Segment Open

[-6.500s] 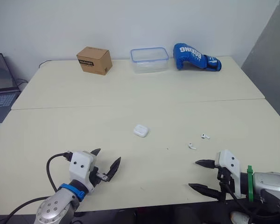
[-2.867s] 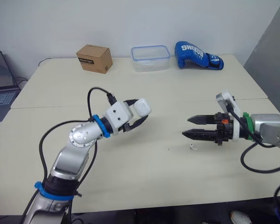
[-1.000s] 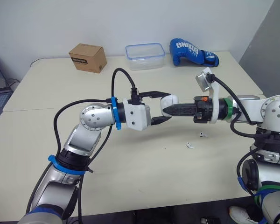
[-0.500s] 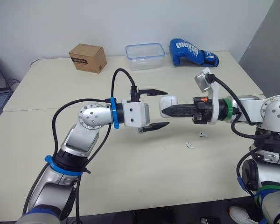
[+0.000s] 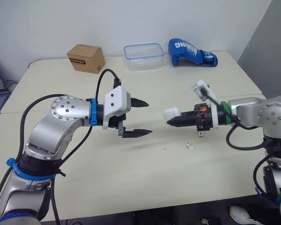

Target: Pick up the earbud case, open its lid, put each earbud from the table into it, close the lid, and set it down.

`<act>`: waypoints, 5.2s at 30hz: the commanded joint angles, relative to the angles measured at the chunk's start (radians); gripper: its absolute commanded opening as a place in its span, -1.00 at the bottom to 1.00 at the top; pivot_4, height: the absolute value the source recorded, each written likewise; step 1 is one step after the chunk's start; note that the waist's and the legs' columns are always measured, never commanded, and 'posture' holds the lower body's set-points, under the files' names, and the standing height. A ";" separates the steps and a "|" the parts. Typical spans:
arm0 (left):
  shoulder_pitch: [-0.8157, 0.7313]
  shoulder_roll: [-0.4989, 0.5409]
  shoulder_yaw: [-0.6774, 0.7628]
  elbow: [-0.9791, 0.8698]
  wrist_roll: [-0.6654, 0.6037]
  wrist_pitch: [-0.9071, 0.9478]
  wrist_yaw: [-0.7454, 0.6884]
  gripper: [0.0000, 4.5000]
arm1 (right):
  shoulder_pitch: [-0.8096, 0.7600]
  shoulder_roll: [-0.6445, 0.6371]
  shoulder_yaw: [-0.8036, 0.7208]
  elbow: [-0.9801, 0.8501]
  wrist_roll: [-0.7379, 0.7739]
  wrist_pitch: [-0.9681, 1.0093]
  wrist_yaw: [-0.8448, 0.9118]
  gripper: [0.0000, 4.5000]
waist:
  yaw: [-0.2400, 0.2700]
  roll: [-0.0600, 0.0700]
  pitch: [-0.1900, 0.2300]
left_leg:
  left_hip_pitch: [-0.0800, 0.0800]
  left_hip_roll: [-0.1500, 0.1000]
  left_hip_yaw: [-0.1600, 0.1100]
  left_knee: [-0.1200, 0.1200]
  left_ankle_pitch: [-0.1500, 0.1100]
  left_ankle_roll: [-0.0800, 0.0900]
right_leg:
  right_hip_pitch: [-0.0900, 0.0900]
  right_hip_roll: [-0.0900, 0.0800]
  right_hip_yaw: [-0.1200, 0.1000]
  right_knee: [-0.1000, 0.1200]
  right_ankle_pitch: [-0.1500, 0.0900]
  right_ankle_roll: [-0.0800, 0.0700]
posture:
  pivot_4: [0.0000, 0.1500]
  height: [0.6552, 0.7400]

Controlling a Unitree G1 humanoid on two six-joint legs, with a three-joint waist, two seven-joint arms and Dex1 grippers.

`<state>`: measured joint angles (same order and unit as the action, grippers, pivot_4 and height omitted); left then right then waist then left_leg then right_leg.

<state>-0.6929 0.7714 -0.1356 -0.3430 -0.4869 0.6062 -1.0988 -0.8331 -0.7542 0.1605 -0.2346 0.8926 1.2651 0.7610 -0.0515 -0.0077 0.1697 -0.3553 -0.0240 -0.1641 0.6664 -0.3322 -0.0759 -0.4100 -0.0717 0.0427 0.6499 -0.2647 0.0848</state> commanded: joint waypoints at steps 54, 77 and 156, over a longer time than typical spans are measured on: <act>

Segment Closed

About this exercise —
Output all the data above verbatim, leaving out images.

Completed task —
[-6.500s] 
[-2.867s] 
[-1.000s] 
[-0.500s] 
[+0.000s] 

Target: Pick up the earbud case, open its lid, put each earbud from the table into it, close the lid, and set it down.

`<act>`: waypoints, 5.2s at 30hz: the commanded joint angles, relative to the angles measured at the chunk's start (radians); gripper: its absolute commanded opening as a place in its span, -1.00 at the bottom to 1.00 at the top; pivot_4, height: the absolute value the source recorded, each written likewise; step 1 is one step after the chunk's start; note that the waist's and the legs' columns are always measured, never commanded, and 'posture' holds the lower body's set-points, under the files' names, and the standing height. A ";" separates the steps and a "|" the parts. Typical spans:
arm0 (left):
  shoulder_pitch: [-0.8157, 0.7313]
  shoulder_roll: [-0.4989, 0.5409]
  shoulder_yaw: [-0.6774, 0.7628]
  elbow: [-0.9791, 0.8698]
  wrist_roll: [-0.6654, 0.6037]
  wrist_pitch: [-0.9071, 0.9478]
  wrist_yaw: [-0.7454, 0.6884]
  gripper: [0.0000, 4.5000]
arm1 (right):
  shoulder_pitch: [-0.8096, 0.7600]
  shoulder_roll: [-0.6445, 0.6371]
  shoulder_yaw: [-0.8036, 0.7208]
  elbow: [-0.9801, 0.8501]
  wrist_roll: [-0.7379, 0.7739]
  wrist_pitch: [-0.9681, 1.0093]
  wrist_yaw: [-0.8448, 0.9118]
  gripper: [0.0000, 4.5000]
waist:
  yaw: [-0.2400, 0.2700]
  roll: [-0.0600, 0.0700]
  pitch: [-0.1900, 0.2300]
left_leg:
  left_hip_pitch: [-0.0800, 0.0800]
  left_hip_roll: [-0.1500, 0.1000]
  left_hip_yaw: [-0.1600, 0.1100]
  left_knee: [-0.1200, 0.1200]
  left_ankle_pitch: [-0.1500, 0.1100]
  left_ankle_roll: [-0.0800, 0.0900]
right_leg:
  right_hip_pitch: [-0.0900, 0.0900]
  right_hip_roll: [-0.0900, 0.0800]
  right_hip_yaw: [-0.1200, 0.1000]
  right_knee: [-0.1000, 0.1200]
  right_ankle_pitch: [-0.1500, 0.0900]
  right_ankle_roll: [-0.0800, 0.0700]
posture:
  pivot_4: [0.0000, 0.1500]
  height: [0.6552, 0.7400]

Controlling a Unitree G1 humanoid on two six-joint legs, with a three-joint waist, two seven-joint arms and Dex1 grippers.

`<state>`: measured joint angles (same order and unit as the action, grippers, pivot_4 and height omitted); left then right then waist then left_leg then right_leg.

<state>-0.6929 0.7714 -0.1356 -0.3430 -0.4869 0.6062 -1.0988 -0.8331 -0.7542 0.1605 -0.2346 0.8926 1.2651 0.7610 -0.0515 -0.0077 0.1697 -0.3553 -0.0240 -0.1641 0.6664 -0.3322 -0.0759 -0.4100 -0.0717 0.0427 0.6499 -0.2647 0.0848</state> commanded: joint waypoints at steps 54, 77 and 156, over a longer time than typical spans are measured on: <act>

The work on this exercise is done.